Required action → Would you repeat the data below exactly, taking out the images?

Data section →
──────────
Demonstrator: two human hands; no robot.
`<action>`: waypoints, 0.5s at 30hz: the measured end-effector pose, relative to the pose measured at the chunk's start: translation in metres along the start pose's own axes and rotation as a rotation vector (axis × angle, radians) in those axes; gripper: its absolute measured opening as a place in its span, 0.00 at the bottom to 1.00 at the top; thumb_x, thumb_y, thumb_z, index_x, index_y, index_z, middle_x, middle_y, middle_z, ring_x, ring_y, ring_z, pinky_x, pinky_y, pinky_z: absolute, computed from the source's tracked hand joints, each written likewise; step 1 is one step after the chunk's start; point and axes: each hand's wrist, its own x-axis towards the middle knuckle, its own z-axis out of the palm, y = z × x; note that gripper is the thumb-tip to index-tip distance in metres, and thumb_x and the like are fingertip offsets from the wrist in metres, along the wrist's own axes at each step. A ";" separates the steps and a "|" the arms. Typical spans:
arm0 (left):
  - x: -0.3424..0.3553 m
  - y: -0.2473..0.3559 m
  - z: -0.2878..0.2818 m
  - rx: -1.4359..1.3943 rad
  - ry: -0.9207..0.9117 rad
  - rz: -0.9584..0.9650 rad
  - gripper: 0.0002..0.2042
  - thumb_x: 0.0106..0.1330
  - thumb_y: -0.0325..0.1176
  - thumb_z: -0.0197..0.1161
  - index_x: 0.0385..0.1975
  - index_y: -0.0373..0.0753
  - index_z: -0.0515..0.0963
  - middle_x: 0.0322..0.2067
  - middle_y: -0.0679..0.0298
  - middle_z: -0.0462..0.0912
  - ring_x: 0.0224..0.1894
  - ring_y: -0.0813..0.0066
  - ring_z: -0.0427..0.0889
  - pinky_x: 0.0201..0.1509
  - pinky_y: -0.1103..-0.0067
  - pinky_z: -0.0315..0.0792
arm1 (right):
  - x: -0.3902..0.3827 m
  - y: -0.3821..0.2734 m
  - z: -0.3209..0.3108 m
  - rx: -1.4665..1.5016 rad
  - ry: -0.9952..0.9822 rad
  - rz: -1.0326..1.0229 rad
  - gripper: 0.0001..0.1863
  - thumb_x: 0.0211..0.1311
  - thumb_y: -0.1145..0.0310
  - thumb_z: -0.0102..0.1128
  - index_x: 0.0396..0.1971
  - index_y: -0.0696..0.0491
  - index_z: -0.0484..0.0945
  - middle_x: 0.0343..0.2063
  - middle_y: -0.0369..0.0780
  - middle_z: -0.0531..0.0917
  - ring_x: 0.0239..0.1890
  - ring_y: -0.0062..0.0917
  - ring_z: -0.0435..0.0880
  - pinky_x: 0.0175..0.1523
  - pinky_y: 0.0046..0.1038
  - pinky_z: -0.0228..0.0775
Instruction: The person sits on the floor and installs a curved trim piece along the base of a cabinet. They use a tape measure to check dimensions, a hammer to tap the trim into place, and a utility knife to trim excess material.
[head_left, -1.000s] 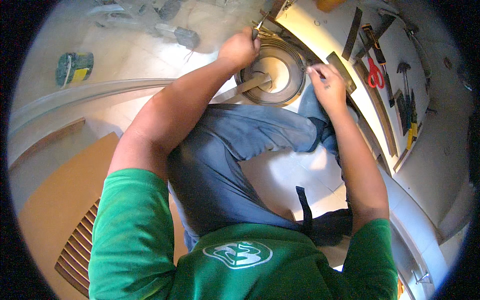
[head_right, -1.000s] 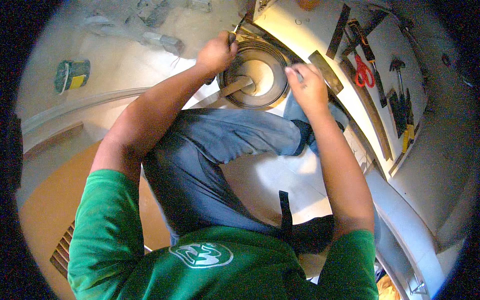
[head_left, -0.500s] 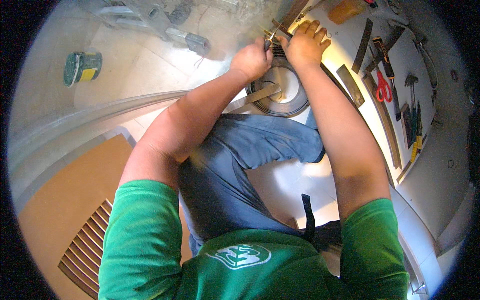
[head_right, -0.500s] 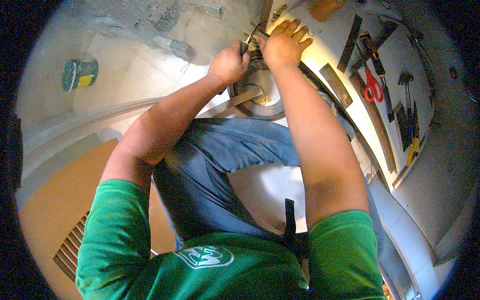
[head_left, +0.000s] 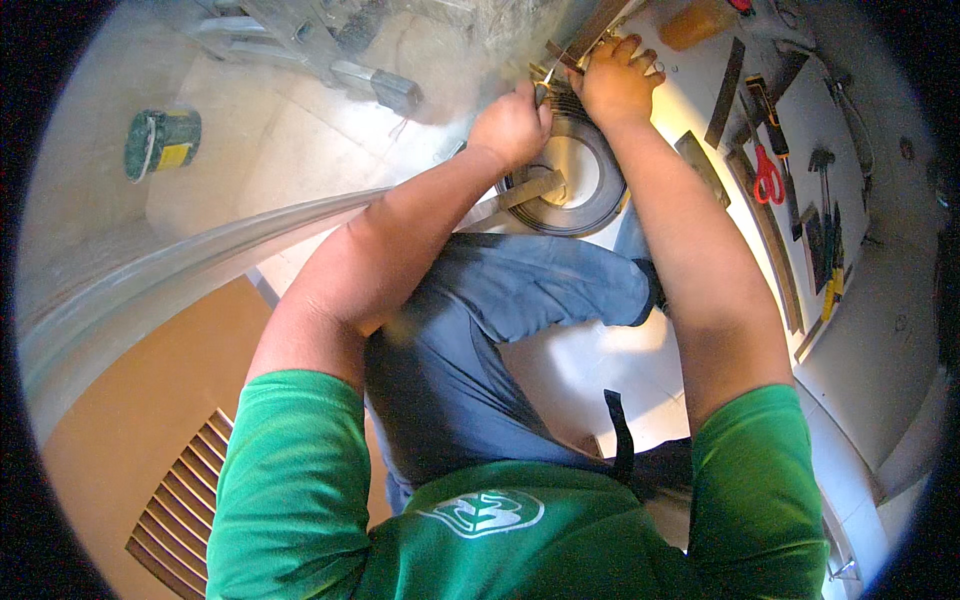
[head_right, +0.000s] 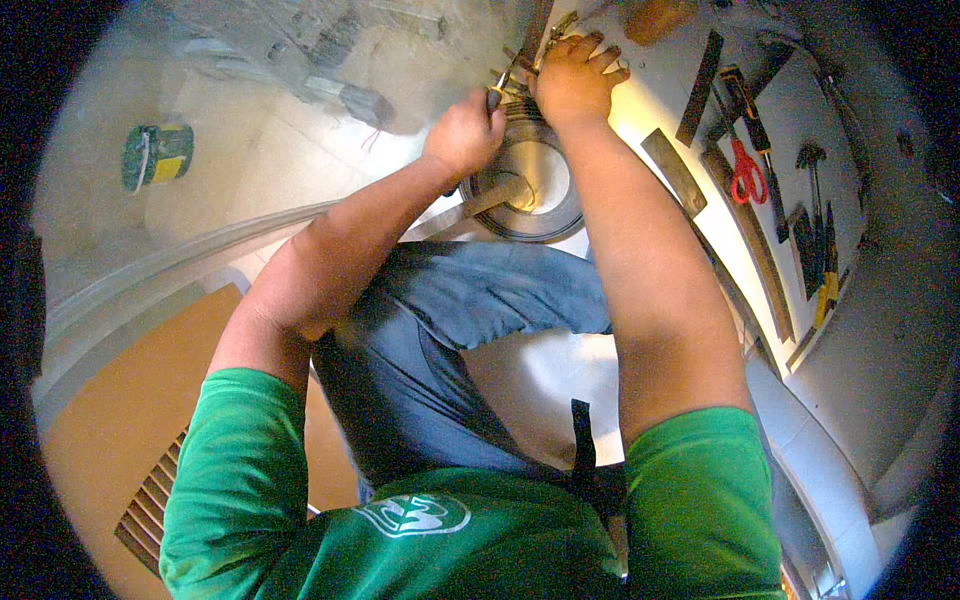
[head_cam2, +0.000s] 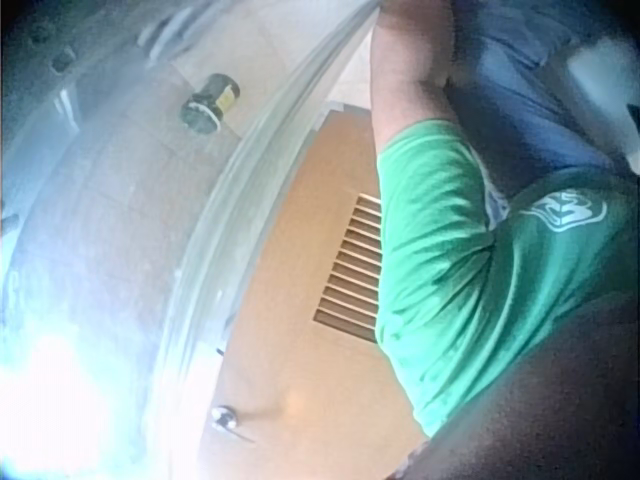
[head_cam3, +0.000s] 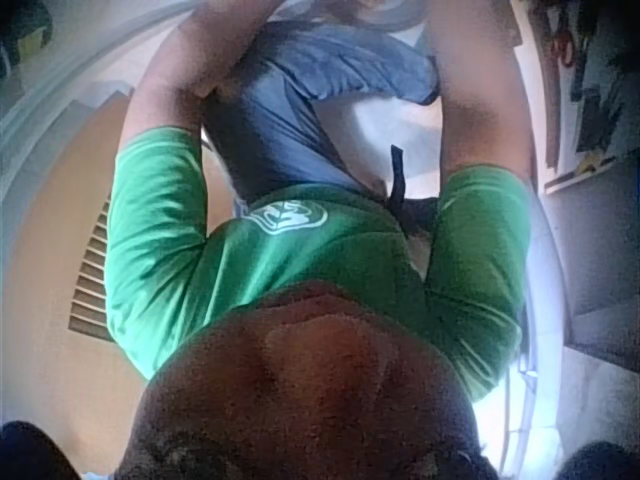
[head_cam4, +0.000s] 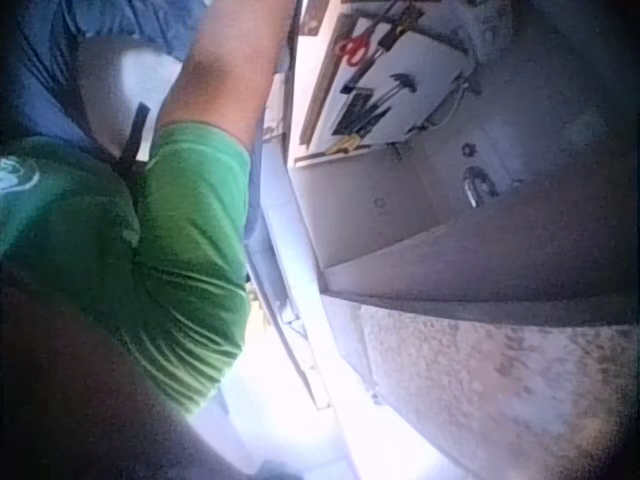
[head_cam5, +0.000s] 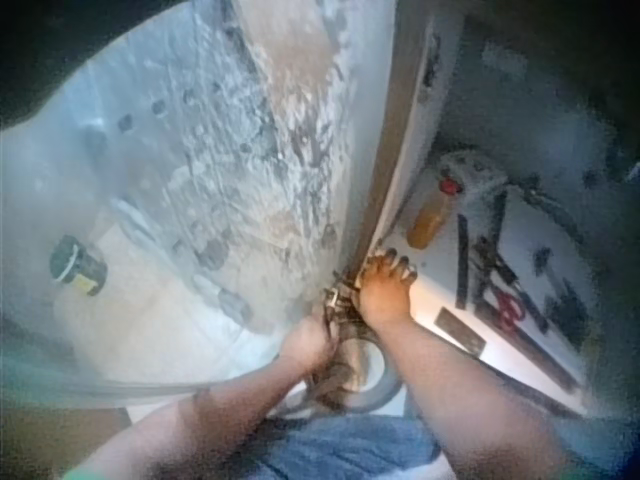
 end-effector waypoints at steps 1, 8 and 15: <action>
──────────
Task answer →
Demonstrator: two human hands; no robot.
`<action>`: waypoints, 0.5s at 30hz: the measured end-effector pose, relative to the pose measured at the chunk's start: translation in metres along the start pose's own axes and rotation as a rotation vector (axis × angle, radians) in those axes; gripper: its absolute measured opening as a place in its span, 0.00 at the bottom to 1.00 at the top; thumb_x, thumb_y, thumb_z, index_x, index_y, index_z, middle_x, middle_y, middle_z, ring_x, ring_y, ring_z, pinky_x, pinky_y, pinky_z: absolute, computed from the source's tracked hand joints, each written likewise; step 1 is one step after the chunk's start; point and axes: each hand's wrist, its own x-axis towards the middle knuckle, its own z-axis out of the palm, y = z × x; note that gripper is the thumb-tip to index-tip distance in metres, and thumb_x and the like are fingertip offsets from the wrist in metres, along the wrist's own axes at each step. A ";" separates the steps and a "|" the arms. Typical spans:
arm0 (left):
  - x: -0.3424..0.3553 m
  - y: -0.2473..0.3559 m
  - z: -0.2878..0.2818 m
  - rx: -1.4359..1.3943 rad
  - ry: -0.9207..0.9117 rad
  - rz: -0.9584..0.9650 rad
  - gripper: 0.0002..0.2042
  - thumb_x: 0.0106..0.1330
  - thumb_y: -0.0325..0.1176
  - thumb_z: -0.0197..0.1161
  - index_x: 0.0385..0.1975
  - index_y: -0.0373..0.0753
  - index_z: -0.0515..0.0963
  - middle_x: 0.0322..0.2067
  - middle_y: -0.0679..0.0298
  - middle_z: -0.0462..0.0912
  - ring_x: 0.0224..0.1894
  - ring_y: -0.0813..0.0066
  - ring_z: -0.0427..0.0889
  - pinky_x: 0.0201..0.1509
  - pinky_y: -0.1103..-0.0067
  - pinky_z: -0.0315..0.0792
arm1 (right):
  - x: -0.3902..0.3827 m
  - y: -0.3821..0.2734 m
  - z: -0.3209..0.3108 m
  - rx: -1.4665..1.5016 rad
  - ry: -0.9952..0.9822 rad
  - rz: -1.0326..1.0229 rad
  - gripper: 0.0001..0.1863
  - thumb_x: 0.0211..0.1311
  - thumb_y: -0.1145..0.0310
  - thumb_z: -0.0102..0.1128
  - index_x: 0.0396..0.1971
  - index_y: -0.0696..0.0491
  - index_z: -0.0484..0.0945
  - middle_x: 0.0343..0.2063
  - middle_y: -0.0369..0.0780
  - middle_z: -0.0531..0.0917
  - ring_x: 0.0239..0.1890
  - ring_y: -0.0062..0.0917
  - ring_z: -0.0435..0.0880
  - pinky_x: 0.0175..0.1523
  - pinky_y: 0.0046..0.1038
  - pinky_z: -0.0228..0.0775
Instruction: The person sits on the floor and installs a curved trim piece along the base of a cabinet. They use a tape measure to check dimensions, a hammer to tap the trim into place, and a utility knife to trim excess material.
[head_left, -1.000s] 
[head_right, -1.000s] 
[head_left, -0.500s] 
[head_right, -0.500s] 
[head_left, +0.000s] 
[head_right, +0.000s] 
[head_cam2, +0.000s] 
[head_cam3, +0.000s] 
[head_cam4, +0.000s] 
[head_cam5, +0.000s] 
 end-effector waypoints at steps 1, 8 and 15: <action>

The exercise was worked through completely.